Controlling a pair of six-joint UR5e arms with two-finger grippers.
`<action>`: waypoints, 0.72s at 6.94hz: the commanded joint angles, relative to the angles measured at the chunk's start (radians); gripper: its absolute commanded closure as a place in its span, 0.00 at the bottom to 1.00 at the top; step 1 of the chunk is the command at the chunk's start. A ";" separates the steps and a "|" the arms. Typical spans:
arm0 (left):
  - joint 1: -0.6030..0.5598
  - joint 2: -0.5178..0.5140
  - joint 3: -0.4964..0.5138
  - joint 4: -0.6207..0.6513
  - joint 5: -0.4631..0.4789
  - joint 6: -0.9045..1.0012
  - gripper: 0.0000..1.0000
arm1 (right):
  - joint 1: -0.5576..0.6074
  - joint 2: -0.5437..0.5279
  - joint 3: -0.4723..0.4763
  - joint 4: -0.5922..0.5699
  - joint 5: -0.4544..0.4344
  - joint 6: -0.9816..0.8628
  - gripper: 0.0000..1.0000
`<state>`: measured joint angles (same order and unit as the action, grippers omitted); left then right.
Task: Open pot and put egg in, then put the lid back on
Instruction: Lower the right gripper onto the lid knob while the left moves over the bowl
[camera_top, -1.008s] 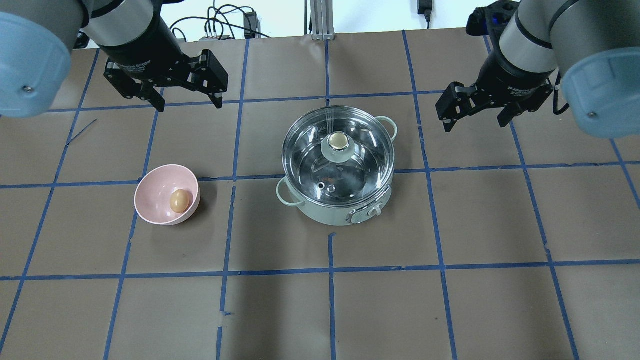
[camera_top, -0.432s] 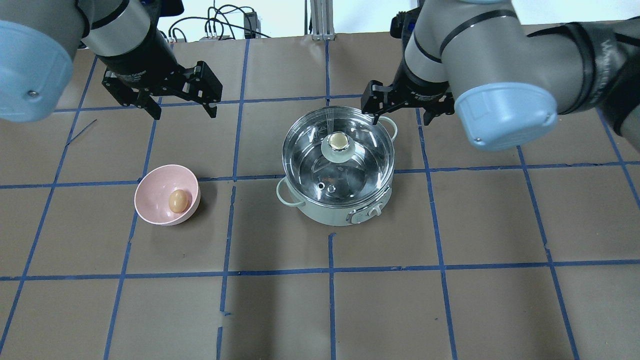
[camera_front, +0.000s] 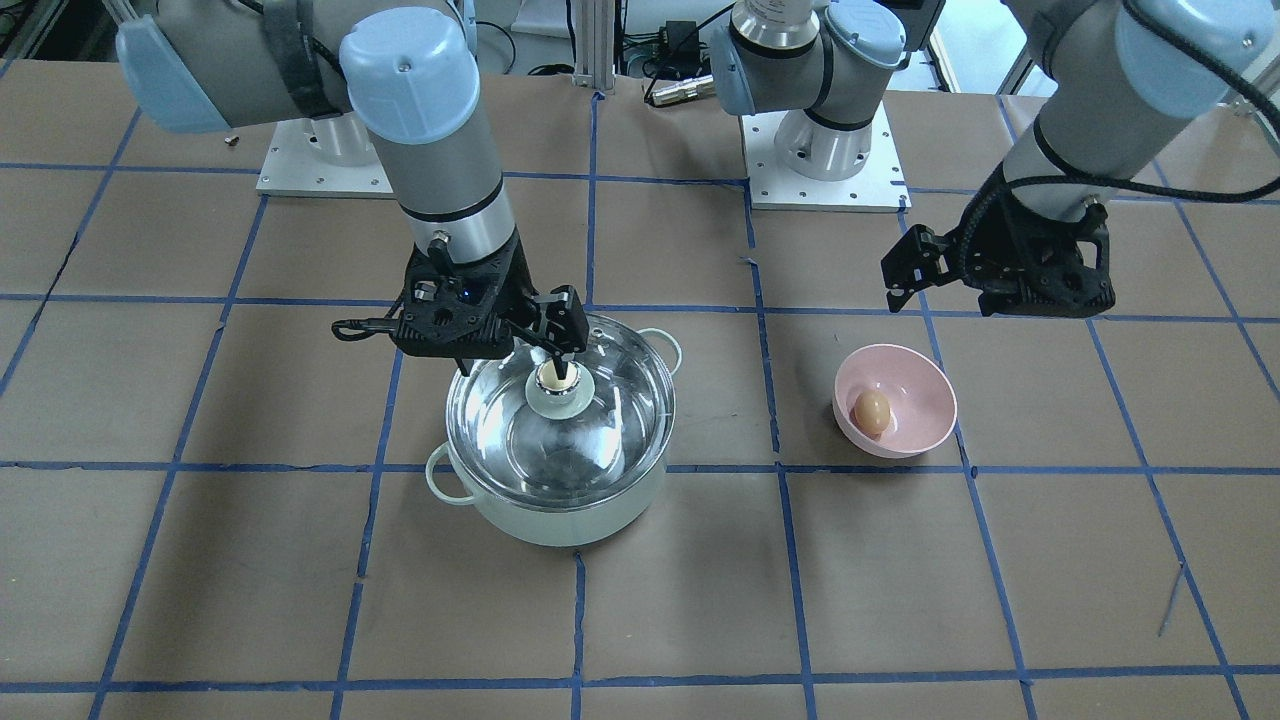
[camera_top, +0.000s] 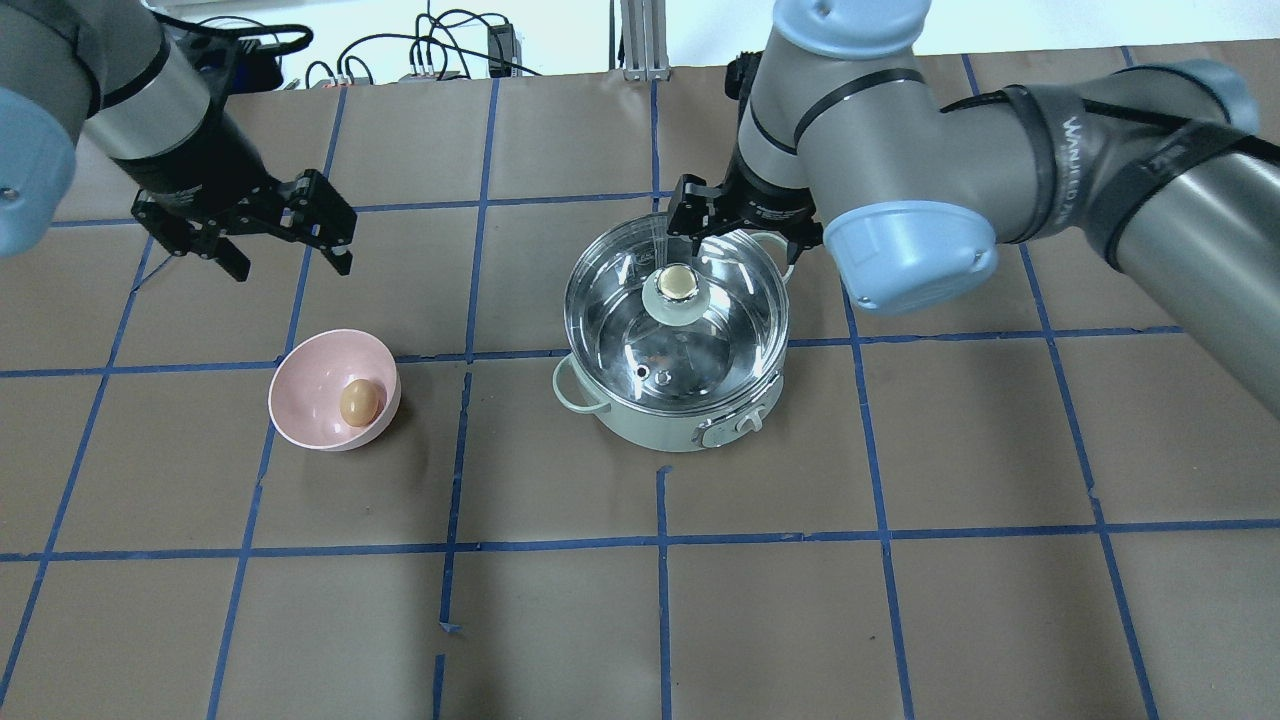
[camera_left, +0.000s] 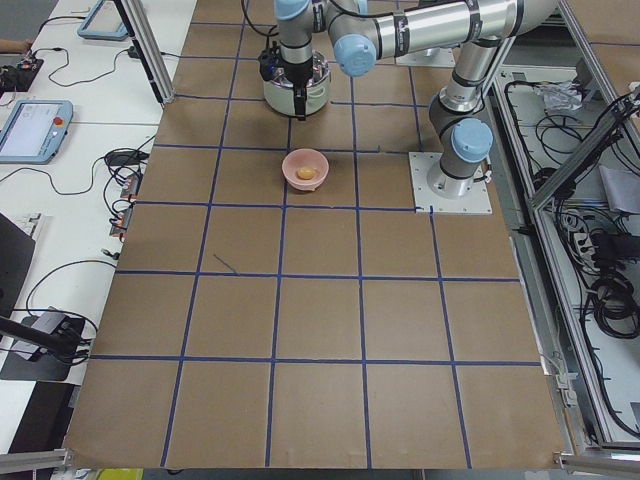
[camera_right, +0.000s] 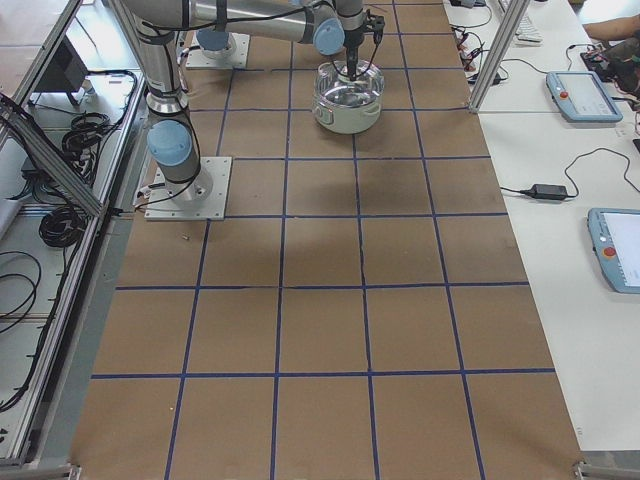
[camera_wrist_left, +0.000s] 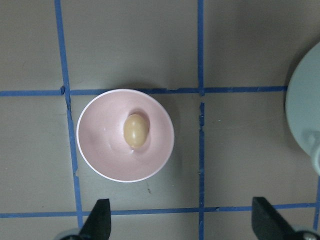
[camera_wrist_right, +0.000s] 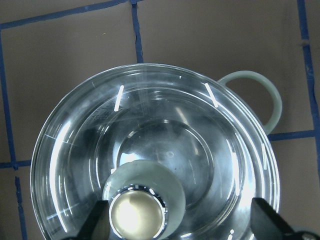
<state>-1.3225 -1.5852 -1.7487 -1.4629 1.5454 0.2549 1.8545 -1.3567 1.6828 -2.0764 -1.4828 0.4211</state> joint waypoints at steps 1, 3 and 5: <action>0.062 -0.034 -0.147 0.166 0.002 0.092 0.02 | 0.020 0.021 0.001 -0.016 0.007 0.047 0.00; 0.060 -0.079 -0.274 0.350 0.004 0.093 0.02 | 0.026 0.033 0.005 -0.016 0.012 0.048 0.01; 0.060 -0.119 -0.350 0.522 0.005 0.093 0.02 | 0.048 0.047 0.005 -0.017 0.012 0.050 0.10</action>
<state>-1.2628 -1.6766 -2.0618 -1.0382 1.5489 0.3470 1.8931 -1.3173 1.6871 -2.0934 -1.4717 0.4696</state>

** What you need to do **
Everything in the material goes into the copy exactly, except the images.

** Exercise response **
Controlling a pair of six-joint UR5e arms with two-finger grippers.
`<action>`: waypoints, 0.72s at 6.94hz: the commanded joint angles, relative to the angles measured at the chunk's start (radians); gripper: its absolute commanded closure as a place in its span, 0.00 at the bottom to 1.00 at the top; step 1 of the chunk is the command at the chunk's start. A ";" separates the steps and a "|" the arms. Typical spans:
arm0 (left):
  - joint 1: -0.6030..0.5598
  - joint 2: -0.5178..0.5140
  - joint 3: -0.4964..0.5138
  - joint 4: -0.6207..0.6513
  - joint 5: -0.4631..0.4789
  - joint 6: -0.9045..1.0012
  - gripper: 0.0000..1.0000
arm1 (right):
  - joint 1: -0.5576..0.6074
  - joint 2: -0.5437..0.5279
  - joint 3: -0.4723..0.4763
  - joint 4: -0.5922..0.5699
  - joint 5: -0.4544..0.4344
  - joint 6: -0.9816..0.8628
  - gripper: 0.0000..1.0000
`<state>`: measured joint angles (same order and unit as the action, grippers omitted); left then right.
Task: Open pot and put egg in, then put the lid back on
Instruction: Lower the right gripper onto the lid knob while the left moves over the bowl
[camera_top, -1.008s] 
[camera_top, -0.432s] 
[camera_front, +0.000s] 
[camera_top, +0.000s] 
[camera_left, +0.000s] 
[camera_right, +0.000s] 
[camera_wrist_left, +0.000s] 
[camera_wrist_right, +0.000s] 
<state>-1.3225 -1.5852 -1.7487 -1.4629 1.5454 0.2549 1.8545 -1.3567 1.6828 -2.0764 -1.4828 0.4211</state> joint waypoints at steps 1, 3 and 5: <action>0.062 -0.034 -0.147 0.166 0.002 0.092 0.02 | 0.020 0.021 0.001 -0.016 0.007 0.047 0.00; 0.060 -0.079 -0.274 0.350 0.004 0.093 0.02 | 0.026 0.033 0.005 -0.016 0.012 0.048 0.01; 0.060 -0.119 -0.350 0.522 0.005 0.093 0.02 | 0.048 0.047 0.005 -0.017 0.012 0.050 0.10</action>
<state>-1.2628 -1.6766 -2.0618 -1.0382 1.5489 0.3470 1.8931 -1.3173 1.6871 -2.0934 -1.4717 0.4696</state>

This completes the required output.